*Records supplied*

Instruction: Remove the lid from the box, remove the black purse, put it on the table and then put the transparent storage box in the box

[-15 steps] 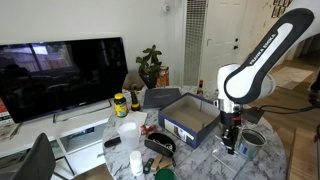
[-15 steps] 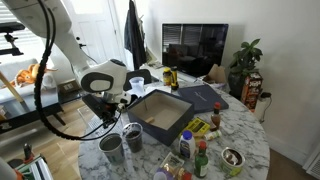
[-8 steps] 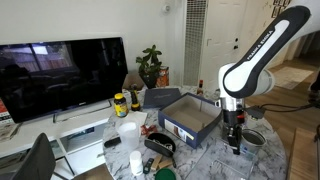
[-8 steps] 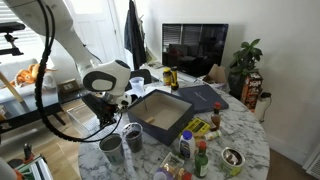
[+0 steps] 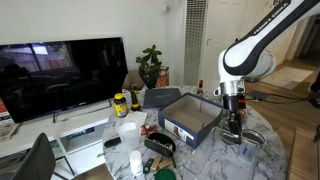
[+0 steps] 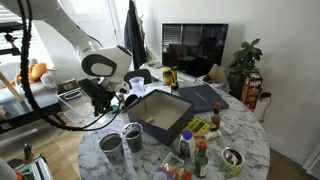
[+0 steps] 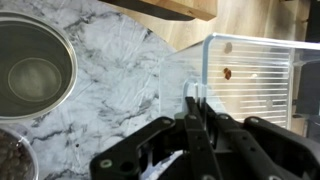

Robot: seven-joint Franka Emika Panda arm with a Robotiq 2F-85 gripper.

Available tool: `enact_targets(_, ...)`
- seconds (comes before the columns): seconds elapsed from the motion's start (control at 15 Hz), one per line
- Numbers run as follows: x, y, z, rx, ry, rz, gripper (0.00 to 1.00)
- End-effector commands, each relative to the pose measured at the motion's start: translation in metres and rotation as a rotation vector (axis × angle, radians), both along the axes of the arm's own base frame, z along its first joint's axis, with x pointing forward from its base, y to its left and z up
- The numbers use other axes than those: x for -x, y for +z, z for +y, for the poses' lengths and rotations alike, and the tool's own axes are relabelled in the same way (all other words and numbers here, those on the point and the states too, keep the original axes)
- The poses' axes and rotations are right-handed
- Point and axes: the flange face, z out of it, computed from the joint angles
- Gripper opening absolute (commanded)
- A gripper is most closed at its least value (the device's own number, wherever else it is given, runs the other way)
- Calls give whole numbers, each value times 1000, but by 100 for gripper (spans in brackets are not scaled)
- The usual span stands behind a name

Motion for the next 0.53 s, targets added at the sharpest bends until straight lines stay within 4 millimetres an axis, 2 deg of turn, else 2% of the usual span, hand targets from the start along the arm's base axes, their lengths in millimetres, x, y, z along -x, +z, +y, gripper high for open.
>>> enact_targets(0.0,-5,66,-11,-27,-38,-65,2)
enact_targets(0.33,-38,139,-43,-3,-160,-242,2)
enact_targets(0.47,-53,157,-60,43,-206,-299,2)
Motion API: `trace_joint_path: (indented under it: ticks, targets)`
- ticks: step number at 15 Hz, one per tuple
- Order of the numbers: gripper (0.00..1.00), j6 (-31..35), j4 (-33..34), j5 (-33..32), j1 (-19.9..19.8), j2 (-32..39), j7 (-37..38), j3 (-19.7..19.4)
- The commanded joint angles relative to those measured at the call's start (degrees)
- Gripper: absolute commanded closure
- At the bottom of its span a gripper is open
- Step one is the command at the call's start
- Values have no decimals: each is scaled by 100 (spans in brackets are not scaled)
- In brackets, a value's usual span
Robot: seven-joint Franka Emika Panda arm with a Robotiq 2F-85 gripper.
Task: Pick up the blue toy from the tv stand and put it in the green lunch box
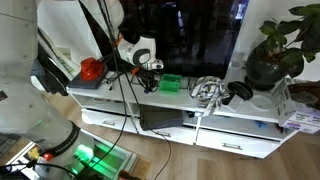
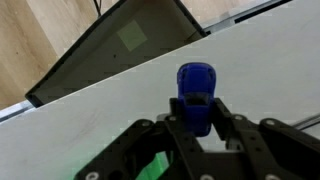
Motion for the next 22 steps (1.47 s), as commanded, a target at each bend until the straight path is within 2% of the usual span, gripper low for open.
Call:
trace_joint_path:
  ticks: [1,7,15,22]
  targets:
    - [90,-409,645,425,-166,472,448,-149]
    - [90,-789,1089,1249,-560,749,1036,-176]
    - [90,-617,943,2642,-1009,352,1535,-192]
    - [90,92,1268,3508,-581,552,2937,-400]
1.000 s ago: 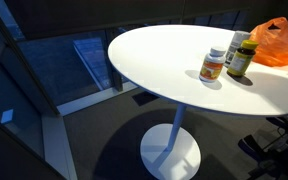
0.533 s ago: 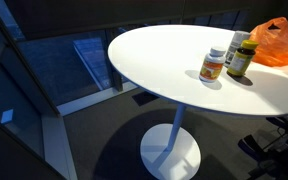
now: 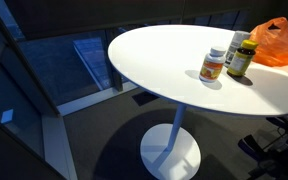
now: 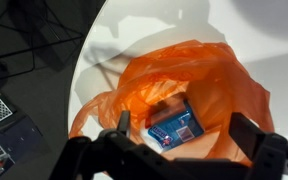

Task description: Remove the blue bottle from the plastic bag and place it on the table

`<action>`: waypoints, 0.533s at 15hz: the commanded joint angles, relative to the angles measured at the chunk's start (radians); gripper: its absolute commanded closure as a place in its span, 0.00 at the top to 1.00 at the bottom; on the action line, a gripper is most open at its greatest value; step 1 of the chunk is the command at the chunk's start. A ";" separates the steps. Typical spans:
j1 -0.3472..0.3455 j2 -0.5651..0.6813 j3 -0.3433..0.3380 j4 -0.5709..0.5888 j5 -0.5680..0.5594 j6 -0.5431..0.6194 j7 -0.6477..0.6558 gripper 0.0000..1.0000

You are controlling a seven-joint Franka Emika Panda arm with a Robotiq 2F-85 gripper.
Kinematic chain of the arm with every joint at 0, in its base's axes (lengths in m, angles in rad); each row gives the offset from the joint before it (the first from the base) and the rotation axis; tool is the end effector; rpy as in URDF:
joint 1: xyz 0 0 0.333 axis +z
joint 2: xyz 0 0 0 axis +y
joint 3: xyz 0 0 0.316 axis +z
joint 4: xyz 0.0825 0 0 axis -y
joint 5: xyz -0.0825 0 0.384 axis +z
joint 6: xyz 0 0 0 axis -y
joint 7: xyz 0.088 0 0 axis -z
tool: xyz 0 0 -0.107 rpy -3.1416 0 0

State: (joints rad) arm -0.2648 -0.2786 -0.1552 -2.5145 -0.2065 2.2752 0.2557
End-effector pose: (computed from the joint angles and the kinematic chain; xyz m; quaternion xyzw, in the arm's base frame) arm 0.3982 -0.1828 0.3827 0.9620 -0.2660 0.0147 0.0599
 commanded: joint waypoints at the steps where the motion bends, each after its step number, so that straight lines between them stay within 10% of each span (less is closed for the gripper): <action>1: -0.021 0.046 0.004 0.015 -0.031 0.033 0.057 1.00; 8: -0.035 0.168 0.004 0.047 -0.067 0.197 0.220 1.00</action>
State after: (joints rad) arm -0.2872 -0.1703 -0.1556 -2.5079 -0.2364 2.4343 0.3945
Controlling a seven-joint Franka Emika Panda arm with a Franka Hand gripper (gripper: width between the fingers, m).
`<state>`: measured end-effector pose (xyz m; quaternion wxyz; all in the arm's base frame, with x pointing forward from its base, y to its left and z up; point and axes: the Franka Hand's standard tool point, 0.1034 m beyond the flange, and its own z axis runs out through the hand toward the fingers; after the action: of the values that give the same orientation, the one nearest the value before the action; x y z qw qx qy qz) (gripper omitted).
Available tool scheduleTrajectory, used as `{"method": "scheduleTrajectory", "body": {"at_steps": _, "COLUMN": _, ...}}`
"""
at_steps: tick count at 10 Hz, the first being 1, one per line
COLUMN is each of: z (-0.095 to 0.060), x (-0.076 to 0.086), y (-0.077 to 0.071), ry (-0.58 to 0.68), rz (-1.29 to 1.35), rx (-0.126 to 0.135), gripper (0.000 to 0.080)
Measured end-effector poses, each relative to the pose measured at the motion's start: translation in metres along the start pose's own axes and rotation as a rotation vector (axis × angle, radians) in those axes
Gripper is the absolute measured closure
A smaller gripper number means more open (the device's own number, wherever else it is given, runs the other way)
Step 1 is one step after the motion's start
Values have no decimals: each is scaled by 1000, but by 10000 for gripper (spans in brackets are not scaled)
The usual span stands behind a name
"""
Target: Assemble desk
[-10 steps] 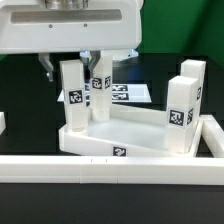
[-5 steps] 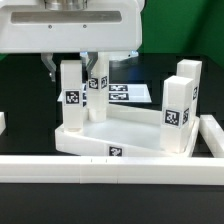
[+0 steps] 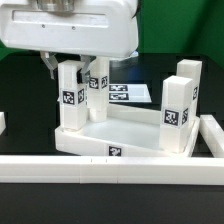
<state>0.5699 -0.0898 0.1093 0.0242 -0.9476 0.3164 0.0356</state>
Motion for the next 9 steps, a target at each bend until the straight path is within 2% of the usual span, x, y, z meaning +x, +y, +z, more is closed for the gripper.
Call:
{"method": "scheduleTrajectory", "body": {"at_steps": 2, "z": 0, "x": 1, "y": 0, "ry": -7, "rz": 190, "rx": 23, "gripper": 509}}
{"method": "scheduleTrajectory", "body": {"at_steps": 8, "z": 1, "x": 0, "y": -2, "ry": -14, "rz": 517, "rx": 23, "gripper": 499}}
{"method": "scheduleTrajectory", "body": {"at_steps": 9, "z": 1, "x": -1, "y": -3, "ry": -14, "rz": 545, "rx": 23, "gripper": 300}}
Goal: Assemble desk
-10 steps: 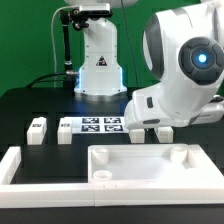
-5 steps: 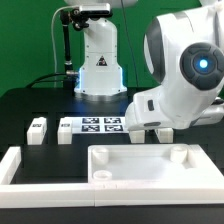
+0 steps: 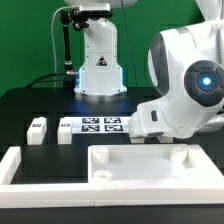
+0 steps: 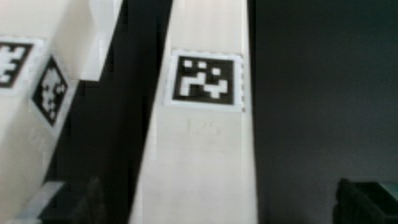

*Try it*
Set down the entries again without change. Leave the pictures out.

*Completed task*
Instruction: Remove the lid from the box, remove the black purse, put it on the table and then put the transparent storage box in the box

[-15 steps] 
[-15 steps] 
[-8 steps] 
[-8 steps] 
[+0 steps] 
[+0 steps] 
[+0 steps] 

Robot: seven-joint Franka Emika Panda arm with a Robotiq 2F-85 gripper.

Available tool: `enact_targets(_, ...)`
- seconds (comes before the columns): seconds elapsed from the motion's start (control at 15 Hz), one per line
- Numbers run as follows: x, y, z, rx, ry, rz, gripper (0.00 to 1.00)
- End-effector commands, each relative to the pose measured at the motion's start: translation in metres and rotation as a rotation vector (axis × angle, radians), both along the axes of the arm's own base frame, z along its first joint's axis, with x pointing forward from its base, y to its left and z up
- The numbers use other axes than those: x for -x, y for +z, z for +y, for the poses' lengths and rotations alike, and the tool's own axes are relabelled in the same way (all other words and numbers here, those on the point and the states too, keep the original axes)
- The poses' axes and rotations are right-handed
- Point and axes: the flange face, z out of it, computed from the joint angles
- Gripper opening absolute (commanded)
- A gripper is most closed at its least value (the device's own number, wherever else it is given, runs the other way)
- Calls give whole numbers, each value times 1000, but by 100 for gripper (spans in brackets are not scaled)
- The usual span stands behind a name

Motion for the next 0.53 s, targets added at the sharpest bends until straight lines stay within 4 millimetres an axis, 2 deg of turn, else 2% of the usual span, hand targets from the start along the arm's base axes, their lengths in millimetres, x, y, z along -x, +z, +y, gripper high for open.
>>> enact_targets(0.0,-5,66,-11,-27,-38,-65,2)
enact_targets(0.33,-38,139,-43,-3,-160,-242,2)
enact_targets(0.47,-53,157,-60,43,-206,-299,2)
Motion API: `trace_joint_path: (indented under it: ticks, targets)`
- ticks: step number at 15 Hz, one per tuple
- Order of the numbers: gripper (0.00..1.00), j6 (-31..35), j4 (-33..34), j5 (-33..32), j1 (-19.9..19.8), j2 (-32..39), j7 (-37..38), j3 (-19.7..19.4)
- The commanded joint angles relative to those measured at the call's start (degrees)
- Gripper: absolute commanded closure
- At the bottom of its span a gripper is open
- Step one is the command at the call's start
- Values have no decimals: each is scaled by 100 (spans in brackets are not scaled)
- In brackets, a value's usual span
Robot: seven-joint Franka Emika Panda arm with a Robotiq 2F-85 gripper.
Task: Pick up the blue toy from the tv stand and put it in the green lunch box
Motion for the next 22 steps (1.47 s), as commanded, a target at each bend until the straight path is within 2% of the usual span, gripper low for open.
Call:
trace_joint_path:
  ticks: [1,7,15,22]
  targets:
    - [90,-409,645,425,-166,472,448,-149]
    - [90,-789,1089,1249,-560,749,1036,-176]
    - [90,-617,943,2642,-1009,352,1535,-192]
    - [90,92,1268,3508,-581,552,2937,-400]
1.000 s ago: 
0.533 s ago: 
now: 
now: 

Task description: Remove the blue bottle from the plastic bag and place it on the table

`<action>`: waypoints, 0.533s at 15hz: the commanded joint angles, relative to the angles measured at the chunk's start (radians); gripper: its absolute commanded closure as a place in its span, 0.00 at the top to 1.00 at the bottom; on the action line, a gripper is most open at its greatest value; step 1 of the chunk is the command at the chunk's start. A ";" separates the steps. Typical spans:
j1 -0.3472..0.3455 j2 -0.5651..0.6813 j3 -0.3433..0.3380 j4 -0.5709..0.5888 j5 -0.5680..0.5594 j6 -0.5431..0.6194 j7 -0.6477..0.6558 gripper 0.0000..1.0000

You are controlling a seven-joint Franka Emika Panda arm with a Robotiq 2F-85 gripper.
Kinematic chain of the arm with every joint at 0, in its base's axes (lengths in m, angles in rad); each row gives the offset from the joint before it (the first from the base) and the rotation axis; tool is the end effector; rpy as in URDF:
joint 1: xyz 0 0 0.333 axis +z
joint 2: xyz 0 0 0 axis +y
joint 3: xyz 0 0 0.316 axis +z
joint 4: xyz 0.0825 0 0 axis -y
joint 5: xyz -0.0825 0 0.384 axis +z
joint 6: xyz 0 0 0 axis -y
joint 7: xyz 0.088 0 0 axis -z
tool: xyz 0 0 -0.107 rpy -3.1416 0 0

State: (joints rad) arm -0.2648 -0.2786 -0.1552 -2.5145 -0.2065 2.2752 0.2557
End-effector pose: (computed from the joint angles and the kinematic chain; xyz m; quaternion xyzw, in the arm's base frame) arm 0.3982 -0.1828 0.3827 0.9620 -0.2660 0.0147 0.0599
 commanded: joint waypoints at the steps where the motion bends, each after its step number, so that straight lines between them stay within 10% of each span (less is closed for the gripper): <action>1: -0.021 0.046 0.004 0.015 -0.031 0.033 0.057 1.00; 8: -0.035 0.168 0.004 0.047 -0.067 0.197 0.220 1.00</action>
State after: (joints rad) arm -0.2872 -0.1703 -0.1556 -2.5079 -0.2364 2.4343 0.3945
Controlling a seven-joint Franka Emika Panda arm with a Franka Hand gripper (gripper: width between the fingers, m).
`<state>`: measured end-effector pose (xyz m; quaternion wxyz; all in the arm's base frame, with x pointing forward from its base, y to its left and z up; point and axes: the Franka Hand's standard tool point, 0.1034 m beyond the flange, and its own z axis runs out through the hand toward the fingers; after the action: of the values that give the same orientation, the one nearest the value before the action; x y z qw qx qy qz) (gripper omitted).
Available tool scheduleTrajectory, used as `{"method": "scheduleTrajectory", "body": {"at_steps": _, "COLUMN": _, ...}}`
"""
at_steps: tick count at 10 Hz, the first being 1, one per line
COLUMN is each of: z (-0.095 to 0.060), x (-0.076 to 0.086), y (-0.077 to 0.071), ry (-0.58 to 0.68), rz (-1.29 to 1.35), rx (-0.126 to 0.135), gripper (0.000 to 0.080)
Measured end-effector poses, each relative to the pose measured at the motion's start: translation in metres along the start pose's own axes and rotation as a rotation vector (axis × angle, radians) in those axes
Gripper is the absolute measured closure
A smaller gripper number means more open (the device's own number, wherever else it is given, runs the other way)
Step 1 is one step after the motion's start
Values have no decimals: each is scaled by 1000, but by 10000 for gripper (spans in brackets are not scaled)
The usual span stands behind a name
"""
Target: Assemble desk
[-10 steps] 
[-5 steps] 
[+0 steps] 
<state>0.5699 -0.0898 0.1093 0.0242 -0.9476 0.3164 0.0356</state>
Motion for the next 9 steps, a target at each bend until the straight path is within 2% of the usual span, x, y, z meaning +x, +y, +z, more is closed for the gripper.
Call:
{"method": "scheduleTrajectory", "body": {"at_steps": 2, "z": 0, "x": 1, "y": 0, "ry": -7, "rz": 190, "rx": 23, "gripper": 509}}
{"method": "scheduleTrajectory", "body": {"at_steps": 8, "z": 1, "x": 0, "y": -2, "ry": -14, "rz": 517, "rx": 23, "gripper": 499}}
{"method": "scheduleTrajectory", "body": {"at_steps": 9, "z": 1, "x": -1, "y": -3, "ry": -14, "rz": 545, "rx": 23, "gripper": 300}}
Goal: Assemble desk
-10 steps: 
-5 steps: 
+0 steps: 
+0 steps: 

There is nothing more to the answer.